YOUR GOAL:
Look below for the line containing "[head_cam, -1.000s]" and the line containing "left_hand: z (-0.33"; repeat exactly those two lines and all lines between them, and nothing else.

DATASET ENTRIES:
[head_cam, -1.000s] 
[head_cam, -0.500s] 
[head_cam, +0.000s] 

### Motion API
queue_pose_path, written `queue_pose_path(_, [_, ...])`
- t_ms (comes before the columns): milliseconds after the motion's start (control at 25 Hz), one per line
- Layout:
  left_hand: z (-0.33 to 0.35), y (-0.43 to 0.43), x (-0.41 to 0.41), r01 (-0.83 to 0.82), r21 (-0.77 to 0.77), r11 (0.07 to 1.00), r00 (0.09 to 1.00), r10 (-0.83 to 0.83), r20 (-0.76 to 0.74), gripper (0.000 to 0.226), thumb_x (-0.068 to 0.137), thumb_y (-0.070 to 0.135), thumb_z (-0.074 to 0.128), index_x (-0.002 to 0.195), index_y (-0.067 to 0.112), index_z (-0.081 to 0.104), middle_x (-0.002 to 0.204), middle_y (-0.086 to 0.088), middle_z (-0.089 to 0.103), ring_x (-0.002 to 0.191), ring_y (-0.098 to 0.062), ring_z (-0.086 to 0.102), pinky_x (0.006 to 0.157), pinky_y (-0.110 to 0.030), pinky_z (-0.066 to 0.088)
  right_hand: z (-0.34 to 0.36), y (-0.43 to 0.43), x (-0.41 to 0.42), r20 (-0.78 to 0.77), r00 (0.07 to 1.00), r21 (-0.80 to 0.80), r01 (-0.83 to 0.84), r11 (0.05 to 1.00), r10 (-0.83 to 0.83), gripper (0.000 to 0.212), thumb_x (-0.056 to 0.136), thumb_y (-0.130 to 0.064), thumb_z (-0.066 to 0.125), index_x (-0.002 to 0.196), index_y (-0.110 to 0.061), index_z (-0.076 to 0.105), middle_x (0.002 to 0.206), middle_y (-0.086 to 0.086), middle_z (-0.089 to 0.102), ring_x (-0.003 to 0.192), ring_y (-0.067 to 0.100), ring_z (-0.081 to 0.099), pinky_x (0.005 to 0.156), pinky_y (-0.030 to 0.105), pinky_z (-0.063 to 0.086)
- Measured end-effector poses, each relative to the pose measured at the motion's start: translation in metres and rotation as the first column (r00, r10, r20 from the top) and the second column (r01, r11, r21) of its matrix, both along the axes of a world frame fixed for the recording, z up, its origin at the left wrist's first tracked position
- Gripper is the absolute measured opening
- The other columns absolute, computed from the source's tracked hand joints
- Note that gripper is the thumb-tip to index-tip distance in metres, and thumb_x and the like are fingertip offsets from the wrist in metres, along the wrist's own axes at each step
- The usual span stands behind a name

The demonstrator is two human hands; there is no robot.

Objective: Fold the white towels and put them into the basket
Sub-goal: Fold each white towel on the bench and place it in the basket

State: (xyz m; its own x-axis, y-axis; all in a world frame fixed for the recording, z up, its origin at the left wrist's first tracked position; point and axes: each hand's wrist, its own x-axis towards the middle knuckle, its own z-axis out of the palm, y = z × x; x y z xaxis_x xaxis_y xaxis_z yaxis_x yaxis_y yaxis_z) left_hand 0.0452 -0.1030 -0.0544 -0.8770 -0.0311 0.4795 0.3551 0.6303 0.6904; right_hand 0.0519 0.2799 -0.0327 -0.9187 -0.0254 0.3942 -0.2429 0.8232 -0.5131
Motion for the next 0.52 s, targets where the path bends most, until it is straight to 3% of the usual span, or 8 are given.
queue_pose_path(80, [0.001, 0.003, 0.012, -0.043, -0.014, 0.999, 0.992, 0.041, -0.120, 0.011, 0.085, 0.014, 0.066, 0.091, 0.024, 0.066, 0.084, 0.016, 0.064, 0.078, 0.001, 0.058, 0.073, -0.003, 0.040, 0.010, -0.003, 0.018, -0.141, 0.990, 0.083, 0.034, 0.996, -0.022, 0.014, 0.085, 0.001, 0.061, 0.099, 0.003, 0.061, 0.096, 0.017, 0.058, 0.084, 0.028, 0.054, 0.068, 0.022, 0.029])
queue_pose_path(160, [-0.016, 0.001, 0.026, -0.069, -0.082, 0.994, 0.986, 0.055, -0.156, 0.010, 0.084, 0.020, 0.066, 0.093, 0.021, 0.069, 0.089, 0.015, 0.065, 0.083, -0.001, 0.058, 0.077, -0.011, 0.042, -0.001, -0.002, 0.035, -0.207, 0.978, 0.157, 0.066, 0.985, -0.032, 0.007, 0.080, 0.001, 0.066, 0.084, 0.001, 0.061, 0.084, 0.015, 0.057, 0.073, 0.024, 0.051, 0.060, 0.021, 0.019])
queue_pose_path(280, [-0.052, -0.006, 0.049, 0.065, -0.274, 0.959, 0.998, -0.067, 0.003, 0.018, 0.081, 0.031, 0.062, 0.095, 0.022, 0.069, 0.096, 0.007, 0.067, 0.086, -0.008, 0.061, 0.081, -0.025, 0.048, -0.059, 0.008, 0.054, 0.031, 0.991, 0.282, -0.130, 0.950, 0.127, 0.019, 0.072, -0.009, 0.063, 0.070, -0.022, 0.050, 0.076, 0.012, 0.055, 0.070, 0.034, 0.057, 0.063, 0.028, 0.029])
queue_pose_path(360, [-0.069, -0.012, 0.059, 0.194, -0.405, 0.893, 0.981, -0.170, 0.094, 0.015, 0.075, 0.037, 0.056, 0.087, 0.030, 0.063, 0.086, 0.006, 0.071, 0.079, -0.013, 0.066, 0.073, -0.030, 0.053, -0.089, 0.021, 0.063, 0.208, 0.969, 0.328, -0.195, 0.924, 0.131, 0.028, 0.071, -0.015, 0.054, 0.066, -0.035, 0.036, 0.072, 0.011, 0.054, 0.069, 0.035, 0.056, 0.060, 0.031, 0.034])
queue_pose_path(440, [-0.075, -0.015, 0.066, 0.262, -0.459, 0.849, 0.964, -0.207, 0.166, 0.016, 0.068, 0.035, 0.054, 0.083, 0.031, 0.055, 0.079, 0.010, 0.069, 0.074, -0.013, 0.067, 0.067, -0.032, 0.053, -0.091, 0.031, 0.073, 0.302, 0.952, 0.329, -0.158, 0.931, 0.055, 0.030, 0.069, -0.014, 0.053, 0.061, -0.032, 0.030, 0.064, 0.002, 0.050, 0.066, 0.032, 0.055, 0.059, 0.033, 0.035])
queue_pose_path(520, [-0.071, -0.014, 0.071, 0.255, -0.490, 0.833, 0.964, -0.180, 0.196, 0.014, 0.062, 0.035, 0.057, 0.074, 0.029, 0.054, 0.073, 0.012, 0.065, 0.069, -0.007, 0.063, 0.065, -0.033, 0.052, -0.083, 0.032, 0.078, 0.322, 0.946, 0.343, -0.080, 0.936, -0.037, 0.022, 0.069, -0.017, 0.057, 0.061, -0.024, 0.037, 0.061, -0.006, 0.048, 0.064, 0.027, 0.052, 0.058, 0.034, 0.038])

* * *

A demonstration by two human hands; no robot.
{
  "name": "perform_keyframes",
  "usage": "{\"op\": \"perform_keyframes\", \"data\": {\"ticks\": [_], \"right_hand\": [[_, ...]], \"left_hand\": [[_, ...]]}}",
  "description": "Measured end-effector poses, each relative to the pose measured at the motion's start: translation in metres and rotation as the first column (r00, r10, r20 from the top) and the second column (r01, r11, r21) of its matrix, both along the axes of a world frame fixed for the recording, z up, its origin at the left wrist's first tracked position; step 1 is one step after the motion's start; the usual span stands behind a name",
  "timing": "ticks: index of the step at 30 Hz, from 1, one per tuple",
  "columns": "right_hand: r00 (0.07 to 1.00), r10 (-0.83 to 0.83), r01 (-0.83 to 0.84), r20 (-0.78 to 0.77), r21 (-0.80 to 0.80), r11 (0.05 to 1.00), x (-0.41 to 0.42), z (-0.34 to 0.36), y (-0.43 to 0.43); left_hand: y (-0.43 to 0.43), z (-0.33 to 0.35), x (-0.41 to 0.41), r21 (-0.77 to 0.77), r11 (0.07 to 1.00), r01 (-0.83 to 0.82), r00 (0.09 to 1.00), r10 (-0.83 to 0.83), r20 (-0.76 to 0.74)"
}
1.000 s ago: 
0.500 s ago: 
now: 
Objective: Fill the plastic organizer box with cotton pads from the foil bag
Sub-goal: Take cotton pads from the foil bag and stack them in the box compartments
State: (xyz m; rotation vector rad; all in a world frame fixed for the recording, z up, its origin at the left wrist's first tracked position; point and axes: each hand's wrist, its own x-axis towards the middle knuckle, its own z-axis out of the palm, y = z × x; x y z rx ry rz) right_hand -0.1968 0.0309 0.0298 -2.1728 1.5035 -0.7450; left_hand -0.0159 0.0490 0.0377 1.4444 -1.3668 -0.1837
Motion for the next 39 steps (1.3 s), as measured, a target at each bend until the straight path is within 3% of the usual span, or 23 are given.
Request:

ANSWER SPACE:
[head_cam, -1.000s] 
[head_cam, -0.500s] 
[head_cam, +0.000s] 

### Motion API
queue_pose_path, written `queue_pose_path(_, [_, ...])`
- t_ms (comes before the columns): milliseconds after the motion's start (control at 25 Hz), one per line
- Layout:
  left_hand: z (-0.33 to 0.35), y (-0.43 to 0.43), x (-0.41 to 0.41), r01 (-0.83 to 0.82), r21 (-0.77 to 0.77), r11 (0.07 to 1.00), r00 (0.09 to 1.00), r10 (-0.83 to 0.83), r20 (-0.76 to 0.74), gripper (0.000 to 0.226), thumb_x (-0.068 to 0.137), thumb_y (-0.070 to 0.135), thumb_z (-0.074 to 0.128), index_x (-0.002 to 0.195), index_y (-0.067 to 0.112), index_z (-0.081 to 0.104), middle_x (-0.002 to 0.204), middle_y (-0.086 to 0.088), middle_z (-0.089 to 0.103), ring_x (-0.002 to 0.191), ring_y (-0.098 to 0.062), ring_z (-0.086 to 0.102), pinky_x (0.006 to 0.157), pinky_y (-0.110 to 0.030), pinky_z (-0.066 to 0.088)

The exercise requires nothing further.